I assume people have Jokic better offensively, although the relative gap on both sides might differ from person to person.
Don't think anyone answered this so I thought I would. I feel like if we were looking at Shaq's 99/00 season, there would be a very meaningful difference in defense as that's the one year he was a force on both ends of the court. Looking at the 2001 or 2002 season, though? I don't think there's any significant difference at all. They're both a little bit above average. Like I'm not even sure who's even better. Jokic shows more consistent regular season impact, but also might be easier to target in the playoffs. Basically, it's close enough I wouldn't really consider it. It's like trying to decide whether Reggie Miller was a better defender than Ray Allen. Neither one's having much impact, positively or negatively.

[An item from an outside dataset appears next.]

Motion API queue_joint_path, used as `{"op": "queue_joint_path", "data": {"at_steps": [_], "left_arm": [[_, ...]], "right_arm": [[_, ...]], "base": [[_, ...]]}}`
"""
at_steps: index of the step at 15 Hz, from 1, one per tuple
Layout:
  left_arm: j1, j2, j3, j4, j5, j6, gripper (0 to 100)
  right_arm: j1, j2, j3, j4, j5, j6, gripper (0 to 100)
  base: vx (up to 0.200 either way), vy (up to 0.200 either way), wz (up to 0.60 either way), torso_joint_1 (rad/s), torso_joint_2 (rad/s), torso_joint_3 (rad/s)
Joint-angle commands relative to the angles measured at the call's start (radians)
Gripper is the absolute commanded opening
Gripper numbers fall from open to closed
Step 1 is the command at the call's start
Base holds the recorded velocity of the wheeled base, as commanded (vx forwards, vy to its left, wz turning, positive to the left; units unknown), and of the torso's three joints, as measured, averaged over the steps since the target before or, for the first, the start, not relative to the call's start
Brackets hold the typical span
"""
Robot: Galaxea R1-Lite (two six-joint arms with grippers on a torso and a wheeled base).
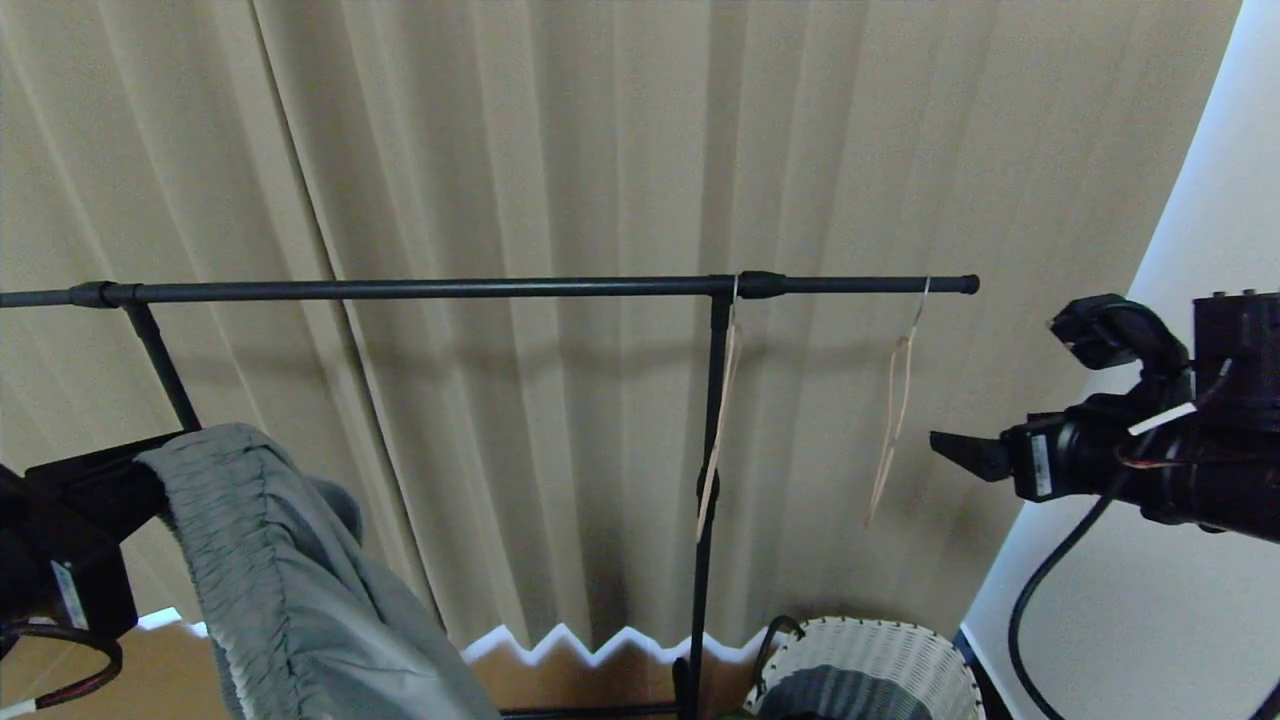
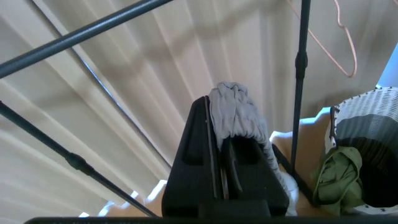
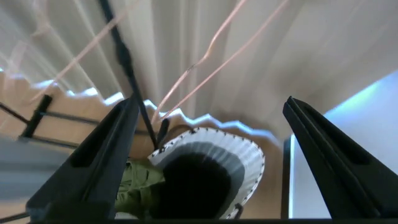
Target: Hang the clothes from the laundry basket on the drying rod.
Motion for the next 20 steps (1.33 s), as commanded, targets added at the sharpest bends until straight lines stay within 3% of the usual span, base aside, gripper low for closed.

And I totally forgot about it
 
 I think Shaq is better, but by virtue of playing on a more favourable era alone. He provides a real and tangible intimidation factor (2001+2002, teams went from 31% to 25% shots attempted at the rim without/with him on the court), while Jokic is an average rim protector at best. Not like he added anything else to a defense, and for such an athletic specimen he was ridiculously slow-footed on the perimeter, but I think it's enough.
This place is a cesspool of mindless ineptitude, mental decrepitude, and intellectual lassitude. I refuse to be sucked any deeper into this whirlpool of groupthink sewage. My opinions have been expressed. I'm going to go take a shower.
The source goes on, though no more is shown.